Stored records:
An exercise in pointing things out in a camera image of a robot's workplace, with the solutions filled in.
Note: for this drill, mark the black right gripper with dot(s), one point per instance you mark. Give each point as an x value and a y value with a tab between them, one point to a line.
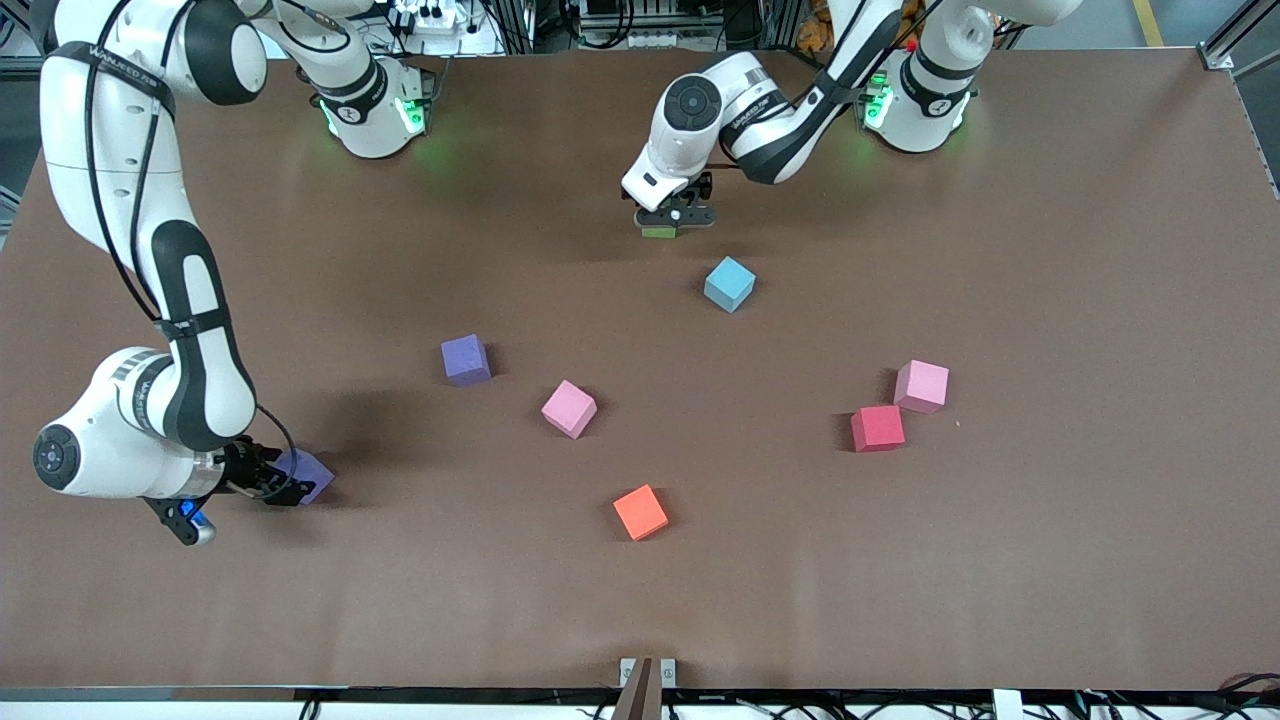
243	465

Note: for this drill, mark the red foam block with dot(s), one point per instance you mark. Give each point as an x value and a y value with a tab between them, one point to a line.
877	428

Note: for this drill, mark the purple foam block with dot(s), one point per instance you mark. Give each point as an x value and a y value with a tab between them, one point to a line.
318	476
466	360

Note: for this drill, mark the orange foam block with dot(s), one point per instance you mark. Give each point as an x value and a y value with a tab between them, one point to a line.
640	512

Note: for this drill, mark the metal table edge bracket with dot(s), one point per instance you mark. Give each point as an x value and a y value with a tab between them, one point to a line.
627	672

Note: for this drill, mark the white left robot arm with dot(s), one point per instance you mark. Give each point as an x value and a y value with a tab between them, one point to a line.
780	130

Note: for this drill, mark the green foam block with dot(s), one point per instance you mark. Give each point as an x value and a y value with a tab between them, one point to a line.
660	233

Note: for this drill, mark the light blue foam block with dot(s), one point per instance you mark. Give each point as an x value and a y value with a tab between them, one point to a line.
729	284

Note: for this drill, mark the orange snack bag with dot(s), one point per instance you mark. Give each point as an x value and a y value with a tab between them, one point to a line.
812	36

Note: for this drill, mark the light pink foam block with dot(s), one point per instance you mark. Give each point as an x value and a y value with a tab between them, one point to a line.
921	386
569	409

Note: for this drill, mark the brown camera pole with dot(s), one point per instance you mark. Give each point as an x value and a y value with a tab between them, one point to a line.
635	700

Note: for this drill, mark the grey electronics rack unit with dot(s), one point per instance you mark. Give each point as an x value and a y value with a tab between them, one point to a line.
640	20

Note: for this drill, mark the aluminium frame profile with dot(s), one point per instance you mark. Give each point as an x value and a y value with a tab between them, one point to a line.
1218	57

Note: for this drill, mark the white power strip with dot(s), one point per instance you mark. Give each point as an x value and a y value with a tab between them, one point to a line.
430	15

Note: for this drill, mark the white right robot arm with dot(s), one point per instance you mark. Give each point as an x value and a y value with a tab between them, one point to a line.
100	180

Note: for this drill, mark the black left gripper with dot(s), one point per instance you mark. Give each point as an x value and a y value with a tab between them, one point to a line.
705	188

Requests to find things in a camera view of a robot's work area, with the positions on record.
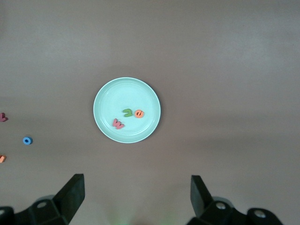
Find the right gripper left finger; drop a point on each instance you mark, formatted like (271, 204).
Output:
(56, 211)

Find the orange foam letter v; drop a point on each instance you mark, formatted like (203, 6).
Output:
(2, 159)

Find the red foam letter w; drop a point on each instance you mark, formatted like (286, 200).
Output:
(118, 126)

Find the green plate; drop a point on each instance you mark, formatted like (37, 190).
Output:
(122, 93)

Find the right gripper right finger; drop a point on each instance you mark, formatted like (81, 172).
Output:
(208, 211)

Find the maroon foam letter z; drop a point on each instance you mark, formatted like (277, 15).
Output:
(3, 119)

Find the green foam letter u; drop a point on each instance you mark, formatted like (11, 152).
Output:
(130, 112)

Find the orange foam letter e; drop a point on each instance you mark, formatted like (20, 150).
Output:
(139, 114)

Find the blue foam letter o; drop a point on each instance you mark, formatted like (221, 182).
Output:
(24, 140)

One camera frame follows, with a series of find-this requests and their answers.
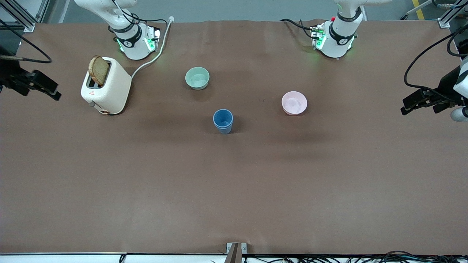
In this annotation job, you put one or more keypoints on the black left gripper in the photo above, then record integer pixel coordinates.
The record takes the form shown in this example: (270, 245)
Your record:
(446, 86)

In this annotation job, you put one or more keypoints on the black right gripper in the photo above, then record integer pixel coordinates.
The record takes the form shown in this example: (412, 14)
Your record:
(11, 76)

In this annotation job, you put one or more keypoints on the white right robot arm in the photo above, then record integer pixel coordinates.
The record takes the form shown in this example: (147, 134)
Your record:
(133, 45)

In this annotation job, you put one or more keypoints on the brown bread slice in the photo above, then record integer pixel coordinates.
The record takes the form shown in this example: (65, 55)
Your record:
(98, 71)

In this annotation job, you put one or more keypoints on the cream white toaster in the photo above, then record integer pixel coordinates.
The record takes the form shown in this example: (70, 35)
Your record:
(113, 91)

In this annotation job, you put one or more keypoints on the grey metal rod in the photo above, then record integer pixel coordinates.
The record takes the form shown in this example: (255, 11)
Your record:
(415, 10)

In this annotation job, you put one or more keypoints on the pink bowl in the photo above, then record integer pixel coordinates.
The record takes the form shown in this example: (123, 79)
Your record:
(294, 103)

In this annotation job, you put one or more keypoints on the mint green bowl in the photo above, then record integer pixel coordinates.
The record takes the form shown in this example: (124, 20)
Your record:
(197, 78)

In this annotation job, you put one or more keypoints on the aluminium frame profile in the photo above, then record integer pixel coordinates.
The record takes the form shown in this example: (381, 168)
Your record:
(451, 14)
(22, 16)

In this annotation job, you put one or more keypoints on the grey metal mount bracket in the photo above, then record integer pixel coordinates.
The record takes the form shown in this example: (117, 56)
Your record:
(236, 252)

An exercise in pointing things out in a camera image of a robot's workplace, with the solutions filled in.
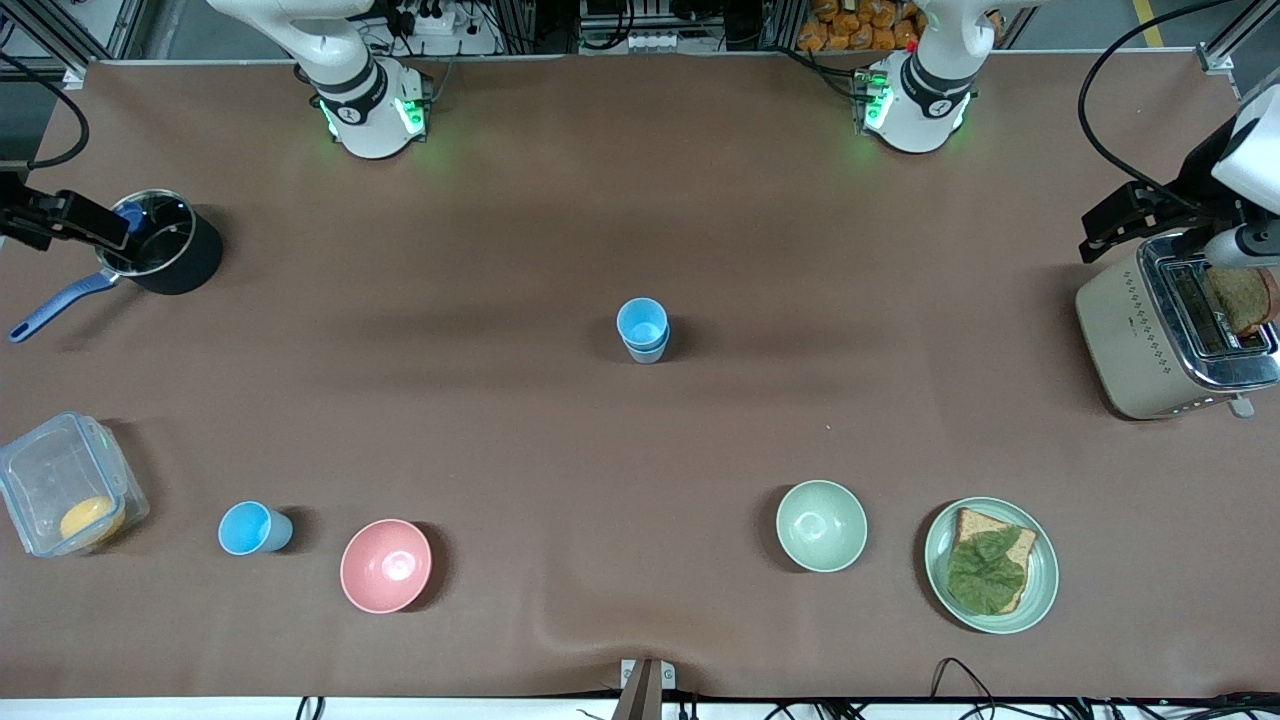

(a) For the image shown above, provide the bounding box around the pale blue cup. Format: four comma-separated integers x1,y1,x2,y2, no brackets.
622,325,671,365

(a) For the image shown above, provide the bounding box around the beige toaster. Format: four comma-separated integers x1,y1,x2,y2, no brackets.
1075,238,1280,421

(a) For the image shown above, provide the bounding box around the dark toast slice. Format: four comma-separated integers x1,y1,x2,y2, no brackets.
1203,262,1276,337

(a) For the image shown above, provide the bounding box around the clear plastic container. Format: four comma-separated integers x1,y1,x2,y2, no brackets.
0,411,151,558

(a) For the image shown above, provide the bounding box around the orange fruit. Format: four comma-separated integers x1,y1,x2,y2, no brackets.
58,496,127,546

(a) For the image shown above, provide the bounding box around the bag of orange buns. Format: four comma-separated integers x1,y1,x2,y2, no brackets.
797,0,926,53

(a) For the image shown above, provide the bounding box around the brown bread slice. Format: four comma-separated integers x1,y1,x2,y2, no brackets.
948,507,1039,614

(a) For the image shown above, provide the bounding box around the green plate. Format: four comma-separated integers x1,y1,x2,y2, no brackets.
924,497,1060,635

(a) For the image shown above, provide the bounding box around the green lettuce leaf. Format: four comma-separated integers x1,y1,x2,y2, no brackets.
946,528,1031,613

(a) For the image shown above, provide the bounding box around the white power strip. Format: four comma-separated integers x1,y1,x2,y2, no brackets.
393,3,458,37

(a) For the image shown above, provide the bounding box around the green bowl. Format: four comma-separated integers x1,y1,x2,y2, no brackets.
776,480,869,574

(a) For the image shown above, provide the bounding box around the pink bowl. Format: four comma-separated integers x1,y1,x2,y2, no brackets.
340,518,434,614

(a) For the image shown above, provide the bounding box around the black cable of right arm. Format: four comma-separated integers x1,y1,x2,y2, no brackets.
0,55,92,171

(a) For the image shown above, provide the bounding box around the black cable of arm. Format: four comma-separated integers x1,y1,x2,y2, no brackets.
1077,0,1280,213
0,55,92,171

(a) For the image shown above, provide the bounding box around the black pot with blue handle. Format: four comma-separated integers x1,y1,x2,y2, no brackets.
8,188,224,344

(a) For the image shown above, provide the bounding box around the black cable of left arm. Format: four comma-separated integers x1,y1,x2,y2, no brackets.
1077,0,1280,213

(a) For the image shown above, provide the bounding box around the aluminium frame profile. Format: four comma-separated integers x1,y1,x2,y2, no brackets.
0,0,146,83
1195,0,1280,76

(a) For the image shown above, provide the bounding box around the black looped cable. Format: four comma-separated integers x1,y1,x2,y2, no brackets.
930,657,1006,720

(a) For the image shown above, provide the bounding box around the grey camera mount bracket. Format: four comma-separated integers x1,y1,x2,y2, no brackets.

**ACTION ITEM:** From the entries above, extract only the lines running from the one containing "on the white" through the one containing "on the brown", inclusive.

**TASK RESPONSE:**
In this annotation job, you put one or more keypoints on the white right robot arm in the photo above, then record integer pixel coordinates.
The record takes the form shown in this example: (147, 134)
Your record:
(133, 45)

In this annotation job, you put one or more keypoints on the brown bread slice in the photo above, then record integer pixel coordinates.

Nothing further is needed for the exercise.